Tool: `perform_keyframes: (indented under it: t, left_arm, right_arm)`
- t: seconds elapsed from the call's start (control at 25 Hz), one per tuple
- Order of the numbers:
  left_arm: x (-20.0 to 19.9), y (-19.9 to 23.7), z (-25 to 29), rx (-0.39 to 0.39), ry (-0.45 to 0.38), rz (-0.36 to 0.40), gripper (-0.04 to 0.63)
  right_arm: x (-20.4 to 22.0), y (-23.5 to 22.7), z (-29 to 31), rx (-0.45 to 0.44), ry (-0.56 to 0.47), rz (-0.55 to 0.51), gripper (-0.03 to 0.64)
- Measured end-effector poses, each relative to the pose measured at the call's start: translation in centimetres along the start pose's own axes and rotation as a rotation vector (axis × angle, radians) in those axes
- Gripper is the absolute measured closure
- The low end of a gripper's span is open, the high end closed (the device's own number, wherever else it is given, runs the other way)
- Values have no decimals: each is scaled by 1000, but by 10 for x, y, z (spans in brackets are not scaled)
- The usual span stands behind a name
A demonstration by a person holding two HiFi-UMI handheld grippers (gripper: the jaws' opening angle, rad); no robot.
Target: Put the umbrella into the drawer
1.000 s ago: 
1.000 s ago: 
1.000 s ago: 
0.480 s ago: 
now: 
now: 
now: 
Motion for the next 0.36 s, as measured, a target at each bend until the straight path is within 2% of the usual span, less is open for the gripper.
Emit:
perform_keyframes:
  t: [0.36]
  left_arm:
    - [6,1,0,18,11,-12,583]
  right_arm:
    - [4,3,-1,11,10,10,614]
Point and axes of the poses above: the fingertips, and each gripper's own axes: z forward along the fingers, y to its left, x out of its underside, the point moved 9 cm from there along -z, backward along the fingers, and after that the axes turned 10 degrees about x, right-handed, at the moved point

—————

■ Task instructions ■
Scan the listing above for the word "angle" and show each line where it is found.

■ Answer for this exercise ■
- Measured end-effector poses, each relative to the pose measured at the call's start: translation in centimetres along the start pose's own axes and rotation as a rotation vector (axis × angle, radians) in those axes
A demonstration by a person holding two HiFi-UMI handheld grippers (gripper: the jaws' opening angle, rad); no robot.

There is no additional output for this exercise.